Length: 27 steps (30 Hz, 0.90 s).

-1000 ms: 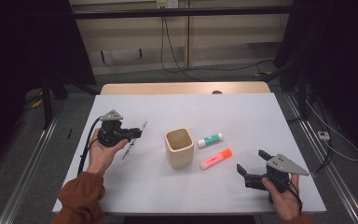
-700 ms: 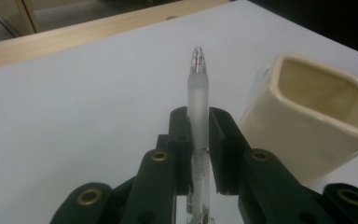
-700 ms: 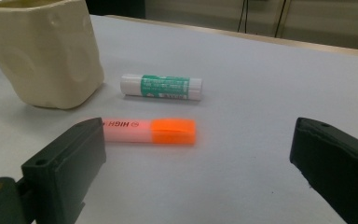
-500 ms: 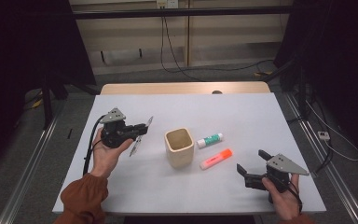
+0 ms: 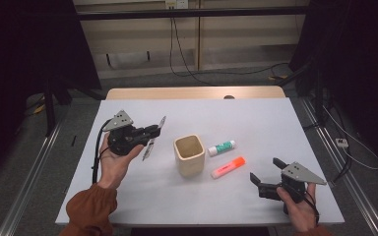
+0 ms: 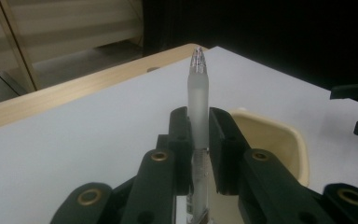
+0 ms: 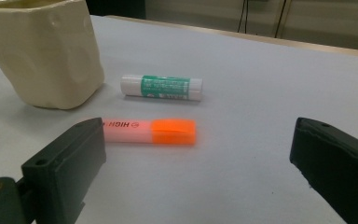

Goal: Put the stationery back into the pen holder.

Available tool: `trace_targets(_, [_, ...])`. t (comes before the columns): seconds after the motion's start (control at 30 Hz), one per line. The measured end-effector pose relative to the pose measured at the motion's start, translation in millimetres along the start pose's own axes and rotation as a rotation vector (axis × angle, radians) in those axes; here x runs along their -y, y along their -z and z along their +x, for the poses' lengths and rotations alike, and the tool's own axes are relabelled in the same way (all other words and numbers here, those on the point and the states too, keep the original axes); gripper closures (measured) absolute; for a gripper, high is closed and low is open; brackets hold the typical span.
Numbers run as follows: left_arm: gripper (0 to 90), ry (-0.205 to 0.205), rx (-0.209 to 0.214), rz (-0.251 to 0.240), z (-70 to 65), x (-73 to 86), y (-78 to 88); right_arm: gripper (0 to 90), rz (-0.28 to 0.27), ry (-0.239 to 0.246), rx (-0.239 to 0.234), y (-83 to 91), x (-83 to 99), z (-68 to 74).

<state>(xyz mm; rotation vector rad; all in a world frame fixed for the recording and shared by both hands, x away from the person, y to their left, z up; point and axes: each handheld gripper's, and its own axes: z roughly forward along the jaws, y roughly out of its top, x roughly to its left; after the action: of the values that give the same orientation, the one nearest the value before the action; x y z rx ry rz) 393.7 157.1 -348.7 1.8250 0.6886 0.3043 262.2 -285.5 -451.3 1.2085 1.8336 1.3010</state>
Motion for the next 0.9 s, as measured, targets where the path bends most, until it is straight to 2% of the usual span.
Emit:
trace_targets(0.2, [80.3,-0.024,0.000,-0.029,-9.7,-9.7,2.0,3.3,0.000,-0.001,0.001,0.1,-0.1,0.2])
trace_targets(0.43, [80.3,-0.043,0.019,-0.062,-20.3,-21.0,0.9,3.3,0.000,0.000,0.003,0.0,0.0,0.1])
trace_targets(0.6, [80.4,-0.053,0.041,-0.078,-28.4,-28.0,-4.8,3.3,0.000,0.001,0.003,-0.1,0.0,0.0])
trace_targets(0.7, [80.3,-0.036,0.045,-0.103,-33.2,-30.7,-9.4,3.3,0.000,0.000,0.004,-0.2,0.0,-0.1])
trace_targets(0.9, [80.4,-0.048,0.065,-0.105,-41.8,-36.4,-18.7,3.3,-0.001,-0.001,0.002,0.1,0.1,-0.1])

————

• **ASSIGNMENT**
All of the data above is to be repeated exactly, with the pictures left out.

• **EXERCISE RESPONSE**
Length: 27 steps (30 Hz, 0.90 s).

-1000 ms: 
-700 ms: 
-700 ms: 
-500 ms: 
+0 ms: 
+0 ms: 
+0 ms: 

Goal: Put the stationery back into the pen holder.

Available tool: `trace_targets(_, [_, ...])`. t (comes before the columns): seconds after the motion's start (control at 30 Hz), one per line. The measured end-effector pose relative to the pose measured at the motion's start, translation in millimetres along the start pose's own axes and rotation as a rotation vector (axis × angle, radians) in those axes; here x runs along their -y, y along their -z and z along their +x, for the poses' lengths and rotations alike, and the tool's own axes are relabelled in the same way (all other words and numbers here, those on the point and the states too, keep the original axes); gripper closures (measured) absolute; for a gripper, high is closed and low is open; brackets hold the typical span.
Numbers run as follows: left_arm: gripper (0 to 90), ry (-0.205 to 0.205), rx (-0.209 to 0.214), rz (-0.251 to 0.240), z (-70 to 65), x (-73 to 86), y (-78 to 88); right_arm: gripper (0 to 90), rz (-0.28 to 0.27), ry (-0.239 to 0.246), rx (-0.239 to 0.234), y (-83 to 91), x (-83 to 99), z (-68 to 74).

<state>(xyz mm; rotation vector rad; all in a world frame fixed for the recording and shared by both hands, x away from the person, y to their left, z up; point and axes: each handheld gripper's, and its own axes: z roughly forward along the jaws, y roughly out of its top, x roughly to its left; after the action: of the values that give the same orientation, the one nearest the value before the action; x y z rx ry rz) 393.7 157.1 -348.7 1.8250 0.6886 0.3043 262.2 -285.5 -451.3 1.2085 1.8336 1.3010</state>
Motion for the next 0.9 s, as measured, targets where the path bends most, until it is straight to 2% of the usual span.
Emit:
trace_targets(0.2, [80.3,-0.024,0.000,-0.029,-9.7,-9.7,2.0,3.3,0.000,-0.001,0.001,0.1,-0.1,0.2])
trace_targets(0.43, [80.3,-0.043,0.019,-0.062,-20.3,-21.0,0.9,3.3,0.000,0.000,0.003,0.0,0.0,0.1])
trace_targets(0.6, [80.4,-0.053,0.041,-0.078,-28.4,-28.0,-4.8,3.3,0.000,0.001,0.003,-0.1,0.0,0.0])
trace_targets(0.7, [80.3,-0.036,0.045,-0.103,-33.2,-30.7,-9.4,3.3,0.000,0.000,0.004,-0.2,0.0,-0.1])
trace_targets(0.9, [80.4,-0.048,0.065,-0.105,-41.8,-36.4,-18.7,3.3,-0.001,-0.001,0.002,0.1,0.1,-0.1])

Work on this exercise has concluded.